Extra-cardiac biological examinations
Diagnosing AL amyloidosis requires protein electrophoresis, immunofixation, tests for serum free light chain assay and tests for the Bence Jones protein in the urine. Blood tests indicate the monoclonal spike and measure the amount of kappa and lambda chains. It is necessary to carry out analysis and sequencing of the transthyretin gene in order to make a diagnosis of hereditary transthyretin amyloidosis.

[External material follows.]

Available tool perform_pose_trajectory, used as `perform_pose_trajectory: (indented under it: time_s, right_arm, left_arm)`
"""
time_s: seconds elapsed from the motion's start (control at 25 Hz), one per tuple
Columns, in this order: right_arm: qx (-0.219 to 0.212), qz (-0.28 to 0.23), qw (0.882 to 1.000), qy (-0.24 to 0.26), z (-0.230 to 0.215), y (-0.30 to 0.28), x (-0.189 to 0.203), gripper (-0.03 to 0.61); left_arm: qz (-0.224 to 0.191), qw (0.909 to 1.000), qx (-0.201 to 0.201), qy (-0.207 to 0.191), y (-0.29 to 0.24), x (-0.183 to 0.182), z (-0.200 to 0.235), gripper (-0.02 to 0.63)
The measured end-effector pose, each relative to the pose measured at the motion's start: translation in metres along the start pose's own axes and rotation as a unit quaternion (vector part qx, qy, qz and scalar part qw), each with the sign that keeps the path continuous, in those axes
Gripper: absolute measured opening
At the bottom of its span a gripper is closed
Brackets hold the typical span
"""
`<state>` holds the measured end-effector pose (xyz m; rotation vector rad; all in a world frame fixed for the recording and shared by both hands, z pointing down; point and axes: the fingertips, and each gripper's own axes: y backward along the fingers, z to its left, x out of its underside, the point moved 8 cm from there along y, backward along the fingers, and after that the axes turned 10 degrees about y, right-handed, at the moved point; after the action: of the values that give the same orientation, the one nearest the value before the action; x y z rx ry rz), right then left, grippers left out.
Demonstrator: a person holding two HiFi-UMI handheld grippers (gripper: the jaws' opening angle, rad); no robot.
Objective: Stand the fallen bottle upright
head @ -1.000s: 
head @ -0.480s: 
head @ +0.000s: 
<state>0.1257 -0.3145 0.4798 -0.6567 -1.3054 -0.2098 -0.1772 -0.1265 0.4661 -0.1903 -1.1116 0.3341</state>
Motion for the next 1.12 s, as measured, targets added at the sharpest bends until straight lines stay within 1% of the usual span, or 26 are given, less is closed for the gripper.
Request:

Biopsies and anatomopathological diagnosis
An anatomopathological examination and a biopsy are needed to diagnose amyloid cardiopathy. Initially, biopsies are non-invasive (salivary glands, abdominal fat). If these biopsies come back negative, this does not necessarily eliminate diagnosis, rather it means that further examinations are needed according to the localisation and type of the amyloidosis, whether it be renal, osteospinal or indeed cardiac.